El escenario aerocomercial argentino ingresa en una zona de alta turbulencia ante la falta de entendimiento entre los actores clave de la navegación aérea. La Asociación Técnicos y Empleados de Protección y Seguridad a la Aeronavegación (ATEPSA) ha confirmado que, tras agotarse las instancias legales de diálogo, retomará el plan de lucha durante el mes de febrero. Esta decisión surge en un período crítico para el sector, dado el elevado flujo de pasajeros que se desplazan por el país durante la temporada alta de vacaciones.
La disputa alcanzó un punto de quiebre definitivo luego de que venciera la prórroga de la conciliación obligatoria dictada por el Ministerio de Capital Humano. Pese al tiempo transcurrido, las reuniones mantenidas entre el sindicato y la Empresa Argentina de Navegación Aérea (EANA) no derivaron en un punto de encuentro que satisfaga las demandas de los trabajadores. Ante este vacío de soluciones, el plenario de delegados resolvió ratificar la adopción de medidas legítimas de acción sindical, las cuales serán anunciadas oportunamente para su implementación el próximo mes. Según manifestaron desde el gremio, el conflicto se ha profundizado debido a la falta de respuestas concretas y al incumplimiento de compromisos que fueron asumidos desde agosto del año pasado.
Reclamos salariales y complejidad judicial
El eje central del conflicto radica en la falta de actualización salarial, un reclamo que se topa con limitaciones administrativas y legales. Desde la dirección de EANA sostienen que cualquier definición paritaria se encuentra supeditada a las decisiones de la Oficina Nacional de Empleo Público, organismo que funciona bajo la órbita de la Jefatura de Gabinete, y señalan que hasta el momento no existe una suba prevista en el presupuesto.
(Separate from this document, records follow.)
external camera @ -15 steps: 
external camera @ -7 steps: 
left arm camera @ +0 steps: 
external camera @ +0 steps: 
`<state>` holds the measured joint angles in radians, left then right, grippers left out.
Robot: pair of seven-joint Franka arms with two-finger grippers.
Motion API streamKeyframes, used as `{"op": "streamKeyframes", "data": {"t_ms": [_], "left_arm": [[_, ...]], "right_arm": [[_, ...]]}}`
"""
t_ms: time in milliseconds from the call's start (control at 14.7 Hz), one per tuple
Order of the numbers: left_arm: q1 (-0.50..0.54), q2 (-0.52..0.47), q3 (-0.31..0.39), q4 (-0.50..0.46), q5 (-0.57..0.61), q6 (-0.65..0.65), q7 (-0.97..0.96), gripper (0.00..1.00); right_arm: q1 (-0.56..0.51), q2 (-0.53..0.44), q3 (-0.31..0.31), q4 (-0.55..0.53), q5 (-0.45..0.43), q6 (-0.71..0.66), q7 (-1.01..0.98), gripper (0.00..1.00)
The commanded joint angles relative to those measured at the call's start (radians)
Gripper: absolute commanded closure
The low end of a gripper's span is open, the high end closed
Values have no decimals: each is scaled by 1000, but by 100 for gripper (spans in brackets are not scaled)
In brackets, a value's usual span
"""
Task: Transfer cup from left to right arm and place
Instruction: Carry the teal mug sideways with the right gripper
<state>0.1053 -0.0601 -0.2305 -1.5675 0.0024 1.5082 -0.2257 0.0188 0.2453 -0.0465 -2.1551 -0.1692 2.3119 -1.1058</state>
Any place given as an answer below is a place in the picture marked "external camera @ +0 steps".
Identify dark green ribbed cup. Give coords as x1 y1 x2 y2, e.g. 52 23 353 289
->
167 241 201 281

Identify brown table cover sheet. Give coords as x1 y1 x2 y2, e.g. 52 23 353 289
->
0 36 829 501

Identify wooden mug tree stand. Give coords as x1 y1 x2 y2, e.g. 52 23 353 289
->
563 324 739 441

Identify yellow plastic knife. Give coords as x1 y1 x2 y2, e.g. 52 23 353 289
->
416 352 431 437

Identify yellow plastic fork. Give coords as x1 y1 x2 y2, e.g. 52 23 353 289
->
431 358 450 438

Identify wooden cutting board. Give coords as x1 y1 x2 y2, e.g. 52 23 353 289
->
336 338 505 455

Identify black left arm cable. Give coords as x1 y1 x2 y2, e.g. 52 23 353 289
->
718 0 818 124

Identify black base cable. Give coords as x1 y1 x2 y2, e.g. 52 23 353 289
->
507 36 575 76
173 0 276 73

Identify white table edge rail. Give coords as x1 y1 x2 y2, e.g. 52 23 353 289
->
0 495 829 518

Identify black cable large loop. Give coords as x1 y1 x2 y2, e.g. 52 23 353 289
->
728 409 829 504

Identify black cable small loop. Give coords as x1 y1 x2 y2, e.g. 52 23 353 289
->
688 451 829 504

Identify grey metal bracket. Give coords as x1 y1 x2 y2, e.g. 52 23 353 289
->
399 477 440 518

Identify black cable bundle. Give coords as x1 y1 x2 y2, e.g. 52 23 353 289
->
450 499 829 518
A esta compleja situación financiera se suma un frente judicial delicado, ya que existen denuncias penales e investigaciones en curso por presuntas irregularidades tanto en la empresa como en el seno del sindicato, vinculadas específicamente a acuerdos paritarios que no habrían sido registrados formalmente.
La relevancia de este conflicto radica en que los controladores aéreos representan el corazón de la seguridad operativa. Su labor técnica permite la supervisión del tránsito desde las torres de control y los Centros de Control de Área (ACC), donde coordinan cada despegue, aterrizaje y la necesaria separación de aeronaves en el espacio aéreo. Sin esta intervención profesional, la actividad aeroportuaria quedaría paralizada por completo. Por este motivo, desde EANA han remarcado que los servicios de navegación aérea están catalogados como esenciales por ley, lo que obliga al gremio a cumplir con procedimientos específicos para no implementar medidas de forma imprevista. A pesar de mantener la voluntad de diálogo, ATEPSA advirtió que no convalidará más dilaciones ni acuerdos que terminen en nuevos incumplimientos.